▶ **GIVEN RECORDS**:

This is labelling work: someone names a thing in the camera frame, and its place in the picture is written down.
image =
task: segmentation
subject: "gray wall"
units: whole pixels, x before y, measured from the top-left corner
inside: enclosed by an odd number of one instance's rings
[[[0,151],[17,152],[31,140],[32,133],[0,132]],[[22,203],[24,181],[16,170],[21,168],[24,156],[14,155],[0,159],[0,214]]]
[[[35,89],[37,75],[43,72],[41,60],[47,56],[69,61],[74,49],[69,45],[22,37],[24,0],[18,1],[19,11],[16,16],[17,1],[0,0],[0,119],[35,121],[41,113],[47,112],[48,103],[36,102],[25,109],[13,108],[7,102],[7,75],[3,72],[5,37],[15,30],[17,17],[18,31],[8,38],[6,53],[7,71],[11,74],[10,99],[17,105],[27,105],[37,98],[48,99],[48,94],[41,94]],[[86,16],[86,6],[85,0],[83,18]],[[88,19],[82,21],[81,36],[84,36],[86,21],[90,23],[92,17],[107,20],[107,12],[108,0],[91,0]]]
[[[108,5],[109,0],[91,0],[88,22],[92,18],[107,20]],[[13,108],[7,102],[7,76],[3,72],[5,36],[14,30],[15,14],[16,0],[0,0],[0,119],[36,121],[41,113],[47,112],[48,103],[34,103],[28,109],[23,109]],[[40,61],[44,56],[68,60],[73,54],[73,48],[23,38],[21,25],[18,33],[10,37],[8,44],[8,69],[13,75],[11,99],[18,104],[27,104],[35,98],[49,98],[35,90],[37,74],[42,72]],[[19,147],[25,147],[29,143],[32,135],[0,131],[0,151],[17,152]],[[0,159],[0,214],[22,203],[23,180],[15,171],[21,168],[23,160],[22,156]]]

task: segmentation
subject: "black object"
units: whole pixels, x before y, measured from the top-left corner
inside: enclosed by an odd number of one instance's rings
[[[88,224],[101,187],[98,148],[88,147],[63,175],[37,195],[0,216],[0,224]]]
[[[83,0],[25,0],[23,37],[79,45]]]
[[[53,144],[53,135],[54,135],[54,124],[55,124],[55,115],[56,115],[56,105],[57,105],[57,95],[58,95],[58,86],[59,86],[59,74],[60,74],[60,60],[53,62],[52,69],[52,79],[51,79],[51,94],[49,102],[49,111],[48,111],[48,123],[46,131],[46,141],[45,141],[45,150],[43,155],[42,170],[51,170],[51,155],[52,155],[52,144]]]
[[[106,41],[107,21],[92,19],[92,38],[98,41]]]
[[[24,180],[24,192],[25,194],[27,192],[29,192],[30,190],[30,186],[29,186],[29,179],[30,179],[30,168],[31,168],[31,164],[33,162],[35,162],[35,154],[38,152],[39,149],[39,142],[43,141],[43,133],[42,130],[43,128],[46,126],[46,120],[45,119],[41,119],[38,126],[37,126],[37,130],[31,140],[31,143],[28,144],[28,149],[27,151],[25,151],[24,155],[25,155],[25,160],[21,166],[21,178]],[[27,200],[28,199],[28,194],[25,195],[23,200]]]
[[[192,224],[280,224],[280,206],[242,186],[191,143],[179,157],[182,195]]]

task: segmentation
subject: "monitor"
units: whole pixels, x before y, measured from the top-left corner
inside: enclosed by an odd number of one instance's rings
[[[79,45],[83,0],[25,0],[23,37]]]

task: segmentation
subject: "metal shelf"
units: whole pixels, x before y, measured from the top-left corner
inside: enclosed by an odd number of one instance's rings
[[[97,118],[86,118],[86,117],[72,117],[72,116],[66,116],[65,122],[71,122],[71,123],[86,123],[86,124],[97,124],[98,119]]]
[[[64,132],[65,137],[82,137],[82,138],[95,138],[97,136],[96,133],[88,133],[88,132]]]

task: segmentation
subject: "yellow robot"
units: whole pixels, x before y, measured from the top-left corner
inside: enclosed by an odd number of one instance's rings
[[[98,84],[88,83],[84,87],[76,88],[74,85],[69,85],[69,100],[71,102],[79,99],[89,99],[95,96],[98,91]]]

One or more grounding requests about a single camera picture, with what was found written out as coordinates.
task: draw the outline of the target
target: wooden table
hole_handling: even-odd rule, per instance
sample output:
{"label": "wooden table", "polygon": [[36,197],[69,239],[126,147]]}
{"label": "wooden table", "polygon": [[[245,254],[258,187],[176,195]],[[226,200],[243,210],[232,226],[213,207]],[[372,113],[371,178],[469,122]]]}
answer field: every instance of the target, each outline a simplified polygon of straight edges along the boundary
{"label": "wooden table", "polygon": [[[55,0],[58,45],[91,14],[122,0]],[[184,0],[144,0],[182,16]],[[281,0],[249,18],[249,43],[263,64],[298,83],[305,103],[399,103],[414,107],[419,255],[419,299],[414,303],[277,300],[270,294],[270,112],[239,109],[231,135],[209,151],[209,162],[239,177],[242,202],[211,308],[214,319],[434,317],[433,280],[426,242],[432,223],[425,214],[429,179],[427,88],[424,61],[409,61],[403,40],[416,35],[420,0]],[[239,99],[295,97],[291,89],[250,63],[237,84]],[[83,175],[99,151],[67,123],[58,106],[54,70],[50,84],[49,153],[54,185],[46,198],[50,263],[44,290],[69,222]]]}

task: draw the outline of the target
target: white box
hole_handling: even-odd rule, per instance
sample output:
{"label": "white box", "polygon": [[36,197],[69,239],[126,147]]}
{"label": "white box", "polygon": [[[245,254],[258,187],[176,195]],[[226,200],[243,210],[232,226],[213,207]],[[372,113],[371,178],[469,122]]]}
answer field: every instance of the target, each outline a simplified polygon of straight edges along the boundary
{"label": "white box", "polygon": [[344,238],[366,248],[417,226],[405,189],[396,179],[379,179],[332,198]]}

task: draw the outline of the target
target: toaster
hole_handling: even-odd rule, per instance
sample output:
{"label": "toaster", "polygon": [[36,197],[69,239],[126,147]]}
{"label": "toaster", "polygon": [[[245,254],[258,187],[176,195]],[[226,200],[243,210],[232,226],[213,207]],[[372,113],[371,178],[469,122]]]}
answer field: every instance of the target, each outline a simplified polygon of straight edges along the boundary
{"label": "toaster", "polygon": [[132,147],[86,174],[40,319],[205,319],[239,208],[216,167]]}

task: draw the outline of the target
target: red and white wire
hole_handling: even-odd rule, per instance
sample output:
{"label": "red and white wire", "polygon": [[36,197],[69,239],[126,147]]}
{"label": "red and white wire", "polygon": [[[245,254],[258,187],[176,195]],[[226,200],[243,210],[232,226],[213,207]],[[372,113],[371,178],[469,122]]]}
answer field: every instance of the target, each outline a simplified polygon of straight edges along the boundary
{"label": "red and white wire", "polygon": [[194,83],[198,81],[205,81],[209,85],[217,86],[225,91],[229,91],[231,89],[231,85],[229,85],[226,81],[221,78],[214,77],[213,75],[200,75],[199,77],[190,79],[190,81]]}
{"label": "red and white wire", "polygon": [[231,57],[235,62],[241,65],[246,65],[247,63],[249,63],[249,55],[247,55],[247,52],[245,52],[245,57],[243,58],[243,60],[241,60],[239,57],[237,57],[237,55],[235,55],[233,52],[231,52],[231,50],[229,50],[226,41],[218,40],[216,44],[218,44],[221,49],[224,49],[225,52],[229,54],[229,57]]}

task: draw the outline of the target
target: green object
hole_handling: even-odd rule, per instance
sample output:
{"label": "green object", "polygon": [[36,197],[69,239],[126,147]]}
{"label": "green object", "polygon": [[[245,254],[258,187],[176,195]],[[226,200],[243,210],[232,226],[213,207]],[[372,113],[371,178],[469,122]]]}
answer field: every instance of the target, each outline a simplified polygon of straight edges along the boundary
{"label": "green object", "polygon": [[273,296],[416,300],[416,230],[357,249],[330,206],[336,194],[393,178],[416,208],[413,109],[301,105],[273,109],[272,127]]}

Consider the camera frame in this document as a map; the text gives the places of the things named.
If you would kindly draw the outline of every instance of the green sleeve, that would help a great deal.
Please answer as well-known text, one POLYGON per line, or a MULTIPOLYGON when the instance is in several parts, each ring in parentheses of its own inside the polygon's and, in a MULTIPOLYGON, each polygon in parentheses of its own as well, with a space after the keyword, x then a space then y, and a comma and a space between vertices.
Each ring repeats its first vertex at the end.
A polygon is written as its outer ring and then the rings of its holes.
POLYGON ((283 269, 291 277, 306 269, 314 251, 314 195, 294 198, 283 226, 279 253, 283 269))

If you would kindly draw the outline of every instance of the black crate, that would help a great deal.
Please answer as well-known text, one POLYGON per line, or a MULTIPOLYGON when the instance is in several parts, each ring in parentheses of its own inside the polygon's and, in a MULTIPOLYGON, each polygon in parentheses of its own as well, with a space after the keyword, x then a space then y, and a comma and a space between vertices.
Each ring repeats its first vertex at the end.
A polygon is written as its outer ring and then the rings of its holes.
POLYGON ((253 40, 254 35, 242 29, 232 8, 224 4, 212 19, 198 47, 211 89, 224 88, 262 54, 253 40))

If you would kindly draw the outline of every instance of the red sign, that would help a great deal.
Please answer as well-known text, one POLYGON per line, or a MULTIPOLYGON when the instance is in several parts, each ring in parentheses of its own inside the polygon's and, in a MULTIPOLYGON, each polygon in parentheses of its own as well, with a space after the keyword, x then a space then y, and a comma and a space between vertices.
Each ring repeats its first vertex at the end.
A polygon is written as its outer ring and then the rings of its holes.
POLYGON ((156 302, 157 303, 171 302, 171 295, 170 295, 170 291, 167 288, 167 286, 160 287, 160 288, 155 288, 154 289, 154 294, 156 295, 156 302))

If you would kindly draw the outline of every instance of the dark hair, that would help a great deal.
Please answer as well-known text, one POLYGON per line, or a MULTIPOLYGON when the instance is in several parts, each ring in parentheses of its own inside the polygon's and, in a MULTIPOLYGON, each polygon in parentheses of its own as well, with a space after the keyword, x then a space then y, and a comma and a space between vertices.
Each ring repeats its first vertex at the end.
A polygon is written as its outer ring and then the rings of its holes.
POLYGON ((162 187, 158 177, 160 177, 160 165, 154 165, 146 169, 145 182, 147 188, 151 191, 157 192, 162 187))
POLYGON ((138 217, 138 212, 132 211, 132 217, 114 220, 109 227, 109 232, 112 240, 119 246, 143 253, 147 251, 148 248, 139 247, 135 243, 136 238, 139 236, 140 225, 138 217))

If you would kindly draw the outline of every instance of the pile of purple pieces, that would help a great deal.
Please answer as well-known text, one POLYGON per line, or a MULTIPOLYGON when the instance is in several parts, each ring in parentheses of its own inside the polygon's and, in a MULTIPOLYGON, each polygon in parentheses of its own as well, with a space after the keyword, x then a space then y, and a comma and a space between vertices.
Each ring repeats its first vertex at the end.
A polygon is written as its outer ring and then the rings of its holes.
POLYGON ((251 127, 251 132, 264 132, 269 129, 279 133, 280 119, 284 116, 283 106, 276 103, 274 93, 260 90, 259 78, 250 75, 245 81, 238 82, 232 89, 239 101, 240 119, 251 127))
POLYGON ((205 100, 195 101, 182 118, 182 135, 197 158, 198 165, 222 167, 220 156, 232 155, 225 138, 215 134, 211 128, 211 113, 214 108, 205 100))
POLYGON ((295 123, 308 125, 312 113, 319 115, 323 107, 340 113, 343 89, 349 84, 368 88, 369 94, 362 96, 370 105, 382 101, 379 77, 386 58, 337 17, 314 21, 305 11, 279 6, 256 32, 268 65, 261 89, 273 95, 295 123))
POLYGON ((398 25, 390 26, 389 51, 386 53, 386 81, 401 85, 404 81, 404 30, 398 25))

▶ **EXERCISE INSTRUCTIONS**: Looking through the listing above, state how many of its lines contain the string "help". Write only the number.

▶ **SOLUTION TO THIS TASK**: 5